Quote each line of the material verbatim, without the pictures.

§ §

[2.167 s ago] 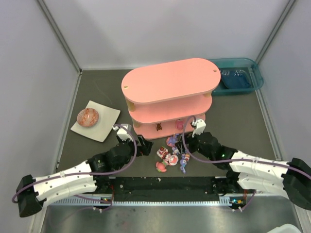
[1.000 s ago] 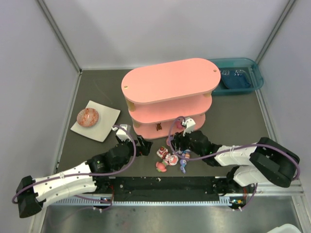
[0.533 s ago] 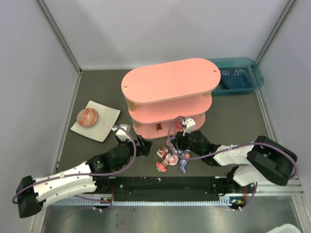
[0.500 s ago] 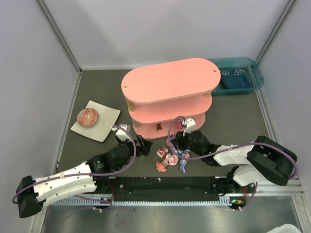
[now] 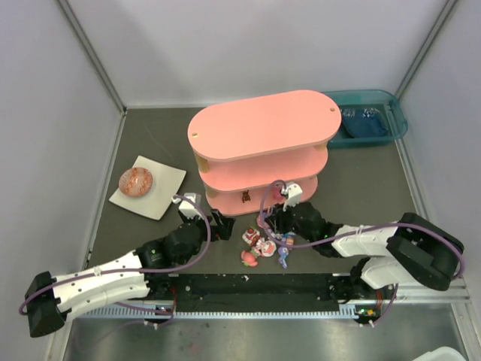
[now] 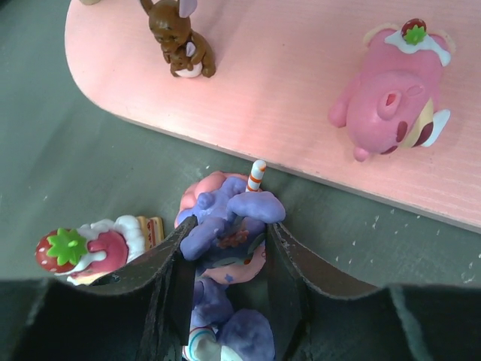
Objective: Place and organize the plastic toys onto the shelf
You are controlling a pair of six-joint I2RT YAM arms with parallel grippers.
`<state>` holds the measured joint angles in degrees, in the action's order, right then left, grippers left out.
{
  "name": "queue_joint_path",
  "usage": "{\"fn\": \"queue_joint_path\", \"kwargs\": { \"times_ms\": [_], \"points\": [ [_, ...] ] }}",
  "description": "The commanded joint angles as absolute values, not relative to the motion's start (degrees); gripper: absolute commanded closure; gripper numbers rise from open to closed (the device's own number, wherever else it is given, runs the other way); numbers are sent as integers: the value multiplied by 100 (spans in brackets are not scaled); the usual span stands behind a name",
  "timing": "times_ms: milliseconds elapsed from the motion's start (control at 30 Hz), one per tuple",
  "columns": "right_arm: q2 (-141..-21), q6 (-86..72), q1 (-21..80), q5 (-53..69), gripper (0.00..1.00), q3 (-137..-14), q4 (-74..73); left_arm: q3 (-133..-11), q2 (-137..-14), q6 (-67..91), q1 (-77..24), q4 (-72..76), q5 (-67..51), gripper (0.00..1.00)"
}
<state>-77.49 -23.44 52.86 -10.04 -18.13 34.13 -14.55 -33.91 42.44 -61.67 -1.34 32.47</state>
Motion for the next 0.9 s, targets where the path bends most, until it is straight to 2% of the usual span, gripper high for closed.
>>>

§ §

EXERCISE RESULT:
[2.167 s ago] 
[1.000 s ago] 
[0.533 s ago] 
[0.500 s ago] 
[now] 
[now] 
Objective: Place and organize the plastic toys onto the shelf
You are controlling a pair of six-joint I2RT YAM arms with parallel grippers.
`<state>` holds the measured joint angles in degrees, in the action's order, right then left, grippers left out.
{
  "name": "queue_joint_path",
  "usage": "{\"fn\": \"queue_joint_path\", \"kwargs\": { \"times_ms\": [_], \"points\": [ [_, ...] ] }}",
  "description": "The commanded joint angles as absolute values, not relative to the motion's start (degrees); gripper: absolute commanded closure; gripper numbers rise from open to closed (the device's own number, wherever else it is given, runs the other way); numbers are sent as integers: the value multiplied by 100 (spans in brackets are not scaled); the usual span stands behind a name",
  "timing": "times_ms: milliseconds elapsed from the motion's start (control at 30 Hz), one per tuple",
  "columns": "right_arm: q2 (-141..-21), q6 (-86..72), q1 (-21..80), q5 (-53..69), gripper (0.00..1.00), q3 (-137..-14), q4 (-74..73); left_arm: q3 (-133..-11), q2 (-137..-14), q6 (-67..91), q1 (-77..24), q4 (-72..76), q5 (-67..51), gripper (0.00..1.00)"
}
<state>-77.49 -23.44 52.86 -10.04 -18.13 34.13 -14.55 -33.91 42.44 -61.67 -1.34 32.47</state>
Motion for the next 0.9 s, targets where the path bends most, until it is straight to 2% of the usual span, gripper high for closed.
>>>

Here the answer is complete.